* Activity:
When copying the data, keep every line exactly the same.

* Collected data:
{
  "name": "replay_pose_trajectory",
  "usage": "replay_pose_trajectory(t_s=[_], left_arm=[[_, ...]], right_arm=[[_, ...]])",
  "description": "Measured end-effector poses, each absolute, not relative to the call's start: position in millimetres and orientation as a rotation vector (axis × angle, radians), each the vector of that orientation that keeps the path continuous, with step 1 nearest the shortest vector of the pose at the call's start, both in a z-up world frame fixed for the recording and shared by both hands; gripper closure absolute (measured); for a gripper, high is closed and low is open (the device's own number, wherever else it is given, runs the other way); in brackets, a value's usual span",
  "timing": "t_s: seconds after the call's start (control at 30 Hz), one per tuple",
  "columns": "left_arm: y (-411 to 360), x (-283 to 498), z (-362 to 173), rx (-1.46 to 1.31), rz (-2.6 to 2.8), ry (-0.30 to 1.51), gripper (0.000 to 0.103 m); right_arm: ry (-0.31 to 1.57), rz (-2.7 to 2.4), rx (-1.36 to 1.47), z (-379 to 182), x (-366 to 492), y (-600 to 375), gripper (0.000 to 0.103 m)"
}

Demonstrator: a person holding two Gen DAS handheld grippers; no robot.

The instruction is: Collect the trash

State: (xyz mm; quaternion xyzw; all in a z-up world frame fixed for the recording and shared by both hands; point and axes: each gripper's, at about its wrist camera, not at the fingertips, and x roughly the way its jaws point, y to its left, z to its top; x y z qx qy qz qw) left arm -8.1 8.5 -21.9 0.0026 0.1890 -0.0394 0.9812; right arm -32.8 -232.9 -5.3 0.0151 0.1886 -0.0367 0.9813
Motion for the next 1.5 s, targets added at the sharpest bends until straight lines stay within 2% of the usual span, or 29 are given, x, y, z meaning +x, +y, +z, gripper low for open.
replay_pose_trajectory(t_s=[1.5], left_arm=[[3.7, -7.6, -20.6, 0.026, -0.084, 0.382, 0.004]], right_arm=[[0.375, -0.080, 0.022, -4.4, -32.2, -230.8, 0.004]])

* Exercise solution:
{
  "name": "replay_pose_trajectory",
  "usage": "replay_pose_trajectory(t_s=[_], left_arm=[[_, ...]], right_arm=[[_, ...]])",
  "description": "Measured end-effector poses, each absolute, not relative to the call's start: position in millimetres and orientation as a rotation vector (axis × angle, radians), each the vector of that orientation that keeps the path continuous, with step 1 nearest the shortest vector of the pose at the call's start, both in a z-up world frame fixed for the recording and shared by both hands; gripper closure absolute (measured); for a gripper, high is closed and low is open (the device's own number, wherever else it is given, runs the other way); in brackets, a value's usual span",
  "timing": "t_s: seconds after the call's start (control at 30 Hz), one per tuple",
  "columns": "left_arm: y (-411 to 360), x (-283 to 498), z (-362 to 173), rx (-1.46 to 1.31), rz (-2.6 to 2.8), ry (-0.30 to 1.51), gripper (0.000 to 0.103 m); right_arm: ry (-0.31 to 1.57), rz (-2.7 to 2.4), rx (-1.36 to 1.47), z (-379 to 182), x (-366 to 492), y (-600 to 375), gripper (0.000 to 0.103 m)"
}

Demonstrator: a person holding two Gen DAS handheld grippers; no robot.

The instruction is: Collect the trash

State: (xyz mm; quaternion xyzw; all in a z-up world frame fixed for the recording and shared by both hands; point and axes: each gripper's, at about its wrist camera, not at the fingertips, and x roughly the way its jaws point, y to its left, z to its top; x y z qx qy qz qw) left arm -8.1 8.5 -21.9 0.0026 0.1890 -0.0394 0.9812; right arm -32.8 -232.9 -5.3 0.0151 0.1886 -0.0367 0.9813
Motion for the next 1.5 s, targets added at the sharpest bends until straight lines stay within 2% of the usual span, or 29 are given, x, y, z meaning +x, +y, +z, gripper low for open.
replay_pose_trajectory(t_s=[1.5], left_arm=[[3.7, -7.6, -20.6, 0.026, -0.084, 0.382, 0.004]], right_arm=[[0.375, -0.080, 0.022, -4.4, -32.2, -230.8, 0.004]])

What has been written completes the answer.